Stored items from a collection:
Content starts
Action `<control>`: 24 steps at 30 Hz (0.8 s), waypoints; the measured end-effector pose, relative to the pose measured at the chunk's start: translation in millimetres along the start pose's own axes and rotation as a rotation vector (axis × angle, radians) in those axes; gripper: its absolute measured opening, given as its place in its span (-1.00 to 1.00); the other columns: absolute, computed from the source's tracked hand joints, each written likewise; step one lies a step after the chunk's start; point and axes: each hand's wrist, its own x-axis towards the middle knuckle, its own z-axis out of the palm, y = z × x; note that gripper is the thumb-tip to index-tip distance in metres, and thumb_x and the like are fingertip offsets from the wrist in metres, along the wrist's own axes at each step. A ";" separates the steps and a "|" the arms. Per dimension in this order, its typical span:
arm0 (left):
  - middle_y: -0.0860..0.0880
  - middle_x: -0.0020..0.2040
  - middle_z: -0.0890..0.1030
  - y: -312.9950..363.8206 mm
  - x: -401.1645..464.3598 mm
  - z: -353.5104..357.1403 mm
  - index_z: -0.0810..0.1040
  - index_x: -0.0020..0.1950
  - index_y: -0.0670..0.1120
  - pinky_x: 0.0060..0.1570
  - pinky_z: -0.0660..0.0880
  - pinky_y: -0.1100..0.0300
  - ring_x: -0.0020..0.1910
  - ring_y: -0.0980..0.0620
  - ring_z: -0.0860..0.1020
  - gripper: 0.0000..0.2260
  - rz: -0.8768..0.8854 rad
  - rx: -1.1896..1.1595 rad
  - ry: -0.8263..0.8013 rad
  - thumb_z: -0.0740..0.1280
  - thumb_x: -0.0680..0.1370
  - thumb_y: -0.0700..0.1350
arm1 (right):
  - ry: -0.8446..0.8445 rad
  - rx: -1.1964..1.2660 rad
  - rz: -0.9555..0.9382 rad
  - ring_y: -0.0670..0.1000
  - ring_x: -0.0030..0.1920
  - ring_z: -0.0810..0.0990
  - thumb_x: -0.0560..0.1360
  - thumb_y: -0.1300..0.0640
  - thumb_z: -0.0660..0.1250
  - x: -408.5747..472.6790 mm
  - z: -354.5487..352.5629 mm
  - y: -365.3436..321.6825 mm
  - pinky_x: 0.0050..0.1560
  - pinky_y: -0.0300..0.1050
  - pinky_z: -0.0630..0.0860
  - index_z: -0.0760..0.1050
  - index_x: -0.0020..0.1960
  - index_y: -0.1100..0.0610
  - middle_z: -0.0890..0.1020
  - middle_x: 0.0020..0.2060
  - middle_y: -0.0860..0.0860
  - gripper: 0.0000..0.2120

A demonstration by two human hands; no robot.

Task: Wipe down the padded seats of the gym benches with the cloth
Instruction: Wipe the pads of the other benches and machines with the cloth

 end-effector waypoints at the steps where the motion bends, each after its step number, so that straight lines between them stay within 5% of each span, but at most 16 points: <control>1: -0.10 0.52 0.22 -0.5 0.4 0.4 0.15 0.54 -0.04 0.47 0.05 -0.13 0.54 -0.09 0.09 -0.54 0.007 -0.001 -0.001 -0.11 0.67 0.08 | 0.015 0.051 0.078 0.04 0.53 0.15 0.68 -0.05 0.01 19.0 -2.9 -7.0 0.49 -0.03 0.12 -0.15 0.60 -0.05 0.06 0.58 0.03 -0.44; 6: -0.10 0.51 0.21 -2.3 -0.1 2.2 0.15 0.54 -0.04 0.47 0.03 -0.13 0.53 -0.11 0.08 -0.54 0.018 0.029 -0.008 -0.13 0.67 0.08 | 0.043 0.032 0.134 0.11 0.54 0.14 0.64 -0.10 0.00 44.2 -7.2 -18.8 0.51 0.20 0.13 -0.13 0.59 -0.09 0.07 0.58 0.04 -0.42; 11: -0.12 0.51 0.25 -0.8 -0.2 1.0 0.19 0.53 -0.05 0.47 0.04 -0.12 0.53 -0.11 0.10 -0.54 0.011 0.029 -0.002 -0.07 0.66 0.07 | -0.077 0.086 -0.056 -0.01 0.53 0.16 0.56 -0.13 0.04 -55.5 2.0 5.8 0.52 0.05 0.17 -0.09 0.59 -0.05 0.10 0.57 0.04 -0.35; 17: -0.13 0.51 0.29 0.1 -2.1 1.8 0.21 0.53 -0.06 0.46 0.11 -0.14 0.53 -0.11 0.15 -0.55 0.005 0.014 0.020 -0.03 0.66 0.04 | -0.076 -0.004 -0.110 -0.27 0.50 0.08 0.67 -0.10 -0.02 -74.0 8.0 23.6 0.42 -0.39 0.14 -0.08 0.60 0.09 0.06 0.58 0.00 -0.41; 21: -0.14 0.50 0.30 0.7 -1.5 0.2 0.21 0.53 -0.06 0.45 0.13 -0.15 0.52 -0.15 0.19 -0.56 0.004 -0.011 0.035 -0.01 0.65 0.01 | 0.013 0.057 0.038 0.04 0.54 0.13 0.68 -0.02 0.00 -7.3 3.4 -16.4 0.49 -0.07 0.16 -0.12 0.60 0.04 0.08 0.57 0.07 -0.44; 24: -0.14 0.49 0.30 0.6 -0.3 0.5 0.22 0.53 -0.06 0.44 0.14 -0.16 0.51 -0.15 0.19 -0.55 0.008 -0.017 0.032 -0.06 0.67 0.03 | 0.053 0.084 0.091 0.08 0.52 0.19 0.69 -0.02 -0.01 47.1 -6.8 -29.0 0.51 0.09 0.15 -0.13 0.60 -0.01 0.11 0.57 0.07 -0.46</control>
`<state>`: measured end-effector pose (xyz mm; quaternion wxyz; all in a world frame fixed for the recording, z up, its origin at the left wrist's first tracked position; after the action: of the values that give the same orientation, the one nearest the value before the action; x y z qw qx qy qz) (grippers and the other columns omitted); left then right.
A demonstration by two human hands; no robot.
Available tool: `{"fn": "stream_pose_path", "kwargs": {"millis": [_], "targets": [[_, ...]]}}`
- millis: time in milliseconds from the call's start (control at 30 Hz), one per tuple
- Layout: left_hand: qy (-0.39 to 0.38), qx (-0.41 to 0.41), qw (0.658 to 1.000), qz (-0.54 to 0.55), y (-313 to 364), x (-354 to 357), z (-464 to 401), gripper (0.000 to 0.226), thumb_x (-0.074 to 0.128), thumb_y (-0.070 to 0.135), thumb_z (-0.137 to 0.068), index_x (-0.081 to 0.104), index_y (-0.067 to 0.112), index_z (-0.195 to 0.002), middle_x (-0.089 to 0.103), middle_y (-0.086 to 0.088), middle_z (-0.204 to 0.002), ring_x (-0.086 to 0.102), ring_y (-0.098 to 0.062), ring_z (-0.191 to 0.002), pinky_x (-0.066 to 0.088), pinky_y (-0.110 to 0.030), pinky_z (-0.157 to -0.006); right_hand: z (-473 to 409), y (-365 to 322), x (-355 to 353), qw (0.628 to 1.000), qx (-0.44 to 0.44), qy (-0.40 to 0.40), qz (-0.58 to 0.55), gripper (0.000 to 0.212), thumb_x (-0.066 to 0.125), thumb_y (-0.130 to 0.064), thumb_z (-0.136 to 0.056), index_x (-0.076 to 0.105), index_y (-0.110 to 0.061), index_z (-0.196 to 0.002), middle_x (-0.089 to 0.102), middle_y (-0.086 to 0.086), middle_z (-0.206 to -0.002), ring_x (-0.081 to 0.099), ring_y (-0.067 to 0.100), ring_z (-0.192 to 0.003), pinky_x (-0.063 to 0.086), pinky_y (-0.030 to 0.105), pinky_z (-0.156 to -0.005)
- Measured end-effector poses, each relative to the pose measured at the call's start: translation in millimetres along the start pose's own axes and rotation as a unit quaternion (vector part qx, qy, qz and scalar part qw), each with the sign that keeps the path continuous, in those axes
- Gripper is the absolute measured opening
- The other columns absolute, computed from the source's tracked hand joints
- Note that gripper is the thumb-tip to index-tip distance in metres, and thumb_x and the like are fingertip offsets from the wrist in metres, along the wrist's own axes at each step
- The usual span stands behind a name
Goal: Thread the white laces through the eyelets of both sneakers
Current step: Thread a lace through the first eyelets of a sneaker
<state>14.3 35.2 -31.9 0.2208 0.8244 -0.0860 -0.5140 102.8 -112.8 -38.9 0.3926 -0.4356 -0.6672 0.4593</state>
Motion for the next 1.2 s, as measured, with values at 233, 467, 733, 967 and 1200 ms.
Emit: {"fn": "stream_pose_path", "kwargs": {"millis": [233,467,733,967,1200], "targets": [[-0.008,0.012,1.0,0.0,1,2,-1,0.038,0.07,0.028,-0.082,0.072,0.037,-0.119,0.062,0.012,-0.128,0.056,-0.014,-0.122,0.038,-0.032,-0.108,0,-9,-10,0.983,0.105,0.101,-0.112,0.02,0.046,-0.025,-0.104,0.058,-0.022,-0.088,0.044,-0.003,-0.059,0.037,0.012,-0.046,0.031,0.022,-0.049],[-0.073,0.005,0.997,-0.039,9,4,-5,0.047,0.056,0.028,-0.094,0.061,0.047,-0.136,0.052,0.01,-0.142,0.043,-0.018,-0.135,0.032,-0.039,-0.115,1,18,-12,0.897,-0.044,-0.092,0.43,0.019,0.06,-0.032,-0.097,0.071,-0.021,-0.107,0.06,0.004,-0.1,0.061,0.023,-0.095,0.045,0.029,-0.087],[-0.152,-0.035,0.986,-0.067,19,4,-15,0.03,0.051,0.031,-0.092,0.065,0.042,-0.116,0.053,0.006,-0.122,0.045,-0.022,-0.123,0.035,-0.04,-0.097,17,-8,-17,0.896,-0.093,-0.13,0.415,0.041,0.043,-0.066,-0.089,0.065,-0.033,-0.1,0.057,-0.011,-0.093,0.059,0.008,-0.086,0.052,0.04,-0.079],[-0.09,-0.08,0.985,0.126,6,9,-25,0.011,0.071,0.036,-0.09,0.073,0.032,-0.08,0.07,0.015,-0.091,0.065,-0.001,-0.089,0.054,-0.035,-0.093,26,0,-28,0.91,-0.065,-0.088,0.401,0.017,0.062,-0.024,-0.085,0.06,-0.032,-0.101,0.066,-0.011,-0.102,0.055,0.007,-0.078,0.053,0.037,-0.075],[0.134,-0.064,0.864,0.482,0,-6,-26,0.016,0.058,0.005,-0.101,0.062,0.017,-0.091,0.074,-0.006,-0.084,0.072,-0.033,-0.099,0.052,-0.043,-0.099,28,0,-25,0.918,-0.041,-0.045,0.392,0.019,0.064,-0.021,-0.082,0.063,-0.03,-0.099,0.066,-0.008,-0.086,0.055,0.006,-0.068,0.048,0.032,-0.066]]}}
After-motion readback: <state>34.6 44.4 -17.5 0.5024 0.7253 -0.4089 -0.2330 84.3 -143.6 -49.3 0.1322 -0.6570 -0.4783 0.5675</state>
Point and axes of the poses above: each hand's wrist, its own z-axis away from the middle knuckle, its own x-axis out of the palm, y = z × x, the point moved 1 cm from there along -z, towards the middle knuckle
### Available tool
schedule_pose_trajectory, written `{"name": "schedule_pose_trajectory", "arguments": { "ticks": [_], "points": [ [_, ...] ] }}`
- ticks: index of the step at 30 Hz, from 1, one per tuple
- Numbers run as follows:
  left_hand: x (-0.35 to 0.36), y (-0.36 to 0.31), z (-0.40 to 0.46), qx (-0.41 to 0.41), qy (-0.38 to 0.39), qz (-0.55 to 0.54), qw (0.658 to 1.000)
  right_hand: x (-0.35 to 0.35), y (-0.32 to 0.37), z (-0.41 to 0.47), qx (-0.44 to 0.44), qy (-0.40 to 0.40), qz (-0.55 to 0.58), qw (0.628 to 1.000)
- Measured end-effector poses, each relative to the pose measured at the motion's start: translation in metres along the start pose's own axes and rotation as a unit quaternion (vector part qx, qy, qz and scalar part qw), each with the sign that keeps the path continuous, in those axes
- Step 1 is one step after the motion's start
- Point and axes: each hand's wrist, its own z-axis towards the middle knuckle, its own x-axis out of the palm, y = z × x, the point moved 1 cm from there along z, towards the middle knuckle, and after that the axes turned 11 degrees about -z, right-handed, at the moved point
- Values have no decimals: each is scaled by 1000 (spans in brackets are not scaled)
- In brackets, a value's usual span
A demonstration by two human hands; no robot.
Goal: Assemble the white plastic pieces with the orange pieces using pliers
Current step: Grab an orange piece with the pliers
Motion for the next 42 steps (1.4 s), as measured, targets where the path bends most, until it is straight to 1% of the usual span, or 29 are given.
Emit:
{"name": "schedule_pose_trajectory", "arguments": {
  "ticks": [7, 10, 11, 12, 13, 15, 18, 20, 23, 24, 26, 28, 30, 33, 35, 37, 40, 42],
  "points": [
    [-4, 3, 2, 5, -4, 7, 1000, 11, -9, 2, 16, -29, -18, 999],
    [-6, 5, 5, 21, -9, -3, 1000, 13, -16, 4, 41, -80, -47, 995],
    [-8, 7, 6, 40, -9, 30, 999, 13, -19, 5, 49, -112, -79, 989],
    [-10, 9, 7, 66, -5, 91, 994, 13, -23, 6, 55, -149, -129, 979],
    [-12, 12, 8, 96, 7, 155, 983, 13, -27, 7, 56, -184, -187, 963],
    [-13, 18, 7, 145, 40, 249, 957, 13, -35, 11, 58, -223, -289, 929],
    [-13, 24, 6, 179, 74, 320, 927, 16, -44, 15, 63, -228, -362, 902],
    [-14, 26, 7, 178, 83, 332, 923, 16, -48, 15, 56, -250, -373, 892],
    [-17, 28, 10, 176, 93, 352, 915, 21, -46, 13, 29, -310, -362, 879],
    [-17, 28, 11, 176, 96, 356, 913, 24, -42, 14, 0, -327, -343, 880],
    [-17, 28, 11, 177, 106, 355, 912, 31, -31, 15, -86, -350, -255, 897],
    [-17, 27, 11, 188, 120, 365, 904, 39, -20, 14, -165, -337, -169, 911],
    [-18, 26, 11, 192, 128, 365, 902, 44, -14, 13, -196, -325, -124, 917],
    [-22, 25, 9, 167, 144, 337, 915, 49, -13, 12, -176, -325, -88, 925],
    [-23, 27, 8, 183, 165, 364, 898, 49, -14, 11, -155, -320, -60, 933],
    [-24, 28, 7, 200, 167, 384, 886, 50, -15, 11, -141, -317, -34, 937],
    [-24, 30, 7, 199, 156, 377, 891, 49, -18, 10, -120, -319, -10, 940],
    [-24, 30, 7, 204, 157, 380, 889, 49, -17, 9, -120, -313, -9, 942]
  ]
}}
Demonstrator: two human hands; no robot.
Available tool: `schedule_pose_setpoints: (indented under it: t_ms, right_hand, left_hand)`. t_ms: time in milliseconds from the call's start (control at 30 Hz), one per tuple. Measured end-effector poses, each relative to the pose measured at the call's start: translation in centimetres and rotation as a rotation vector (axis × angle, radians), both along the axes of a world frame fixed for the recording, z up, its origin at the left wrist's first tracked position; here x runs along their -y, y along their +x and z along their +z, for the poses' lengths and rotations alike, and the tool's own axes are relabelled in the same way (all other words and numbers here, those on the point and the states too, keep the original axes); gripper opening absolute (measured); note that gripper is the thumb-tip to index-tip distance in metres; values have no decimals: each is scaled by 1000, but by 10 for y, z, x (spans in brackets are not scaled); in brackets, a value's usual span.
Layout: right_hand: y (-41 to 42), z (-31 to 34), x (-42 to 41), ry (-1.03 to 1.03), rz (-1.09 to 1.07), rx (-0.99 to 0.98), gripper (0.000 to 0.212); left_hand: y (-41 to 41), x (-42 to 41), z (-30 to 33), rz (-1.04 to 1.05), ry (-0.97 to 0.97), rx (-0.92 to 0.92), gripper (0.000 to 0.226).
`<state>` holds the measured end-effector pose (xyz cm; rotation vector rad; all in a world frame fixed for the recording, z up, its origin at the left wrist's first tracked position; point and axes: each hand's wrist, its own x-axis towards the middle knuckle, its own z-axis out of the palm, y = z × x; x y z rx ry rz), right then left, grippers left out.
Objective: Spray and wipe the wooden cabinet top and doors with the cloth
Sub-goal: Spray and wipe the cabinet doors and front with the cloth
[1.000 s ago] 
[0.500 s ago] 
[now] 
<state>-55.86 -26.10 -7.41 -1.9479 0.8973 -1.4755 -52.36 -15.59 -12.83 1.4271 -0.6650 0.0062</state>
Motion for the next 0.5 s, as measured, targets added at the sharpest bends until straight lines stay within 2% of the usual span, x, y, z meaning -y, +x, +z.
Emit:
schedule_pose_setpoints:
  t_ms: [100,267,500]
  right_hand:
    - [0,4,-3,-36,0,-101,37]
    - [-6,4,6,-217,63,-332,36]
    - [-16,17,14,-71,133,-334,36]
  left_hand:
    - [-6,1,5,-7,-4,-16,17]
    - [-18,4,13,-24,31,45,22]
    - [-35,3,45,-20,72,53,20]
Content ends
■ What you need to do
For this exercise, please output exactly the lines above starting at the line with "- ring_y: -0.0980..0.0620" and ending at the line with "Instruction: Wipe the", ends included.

■ Response to this task
  - ring_y: -0.0980..0.0620
  - ring_z: -0.0860..0.1020
  - gripper: 0.0000..0.2260
  - rz: -0.8768..0.8854 rad
  - rx: -1.1896..1.1595 rad
  - ry: -0.8263..0.8013 rad
  - thumb_z: -0.0740..0.1280
  - thumb_x: -0.0680..0.1370
  - thumb_y: -0.0700..0.1350
arm1 (right):
  - ry: -0.8446..0.8445 rad
  - rx: -1.1964..1.2660 rad
  - rz: -0.9555..0.9382 rad
  - ring_y: -0.0670..0.1000
  - ring_x: -0.0030..0.1920
  - ring_z: -0.0810..0.0990
  - thumb_x: -0.0560..0.1360
  - thumb_y: -0.1300..0.0640
  - thumb_z: -0.0660..0.1250
  - x: -408.5747..472.6790 mm
  - z: -354.5487..352.5629 mm
  - y: -365.3436..321.6825 mm
  - pinky_x: 0.0050..0.1560
  - pinky_y: -0.0300..0.1050
  - pinky_z: -0.0630..0.0860
  - index_z: -0.0760..0.1050
  - index_x: -0.0020..0.1960
  - index_y: -0.1100..0.0610
  - middle_z: -0.0890..0.1020
  - middle_x: 0.0020..0.2060
  - middle_y: -0.0860..0.0860
  - gripper: 0.0000..0.2120

A demonstration by two human hands; no robot.

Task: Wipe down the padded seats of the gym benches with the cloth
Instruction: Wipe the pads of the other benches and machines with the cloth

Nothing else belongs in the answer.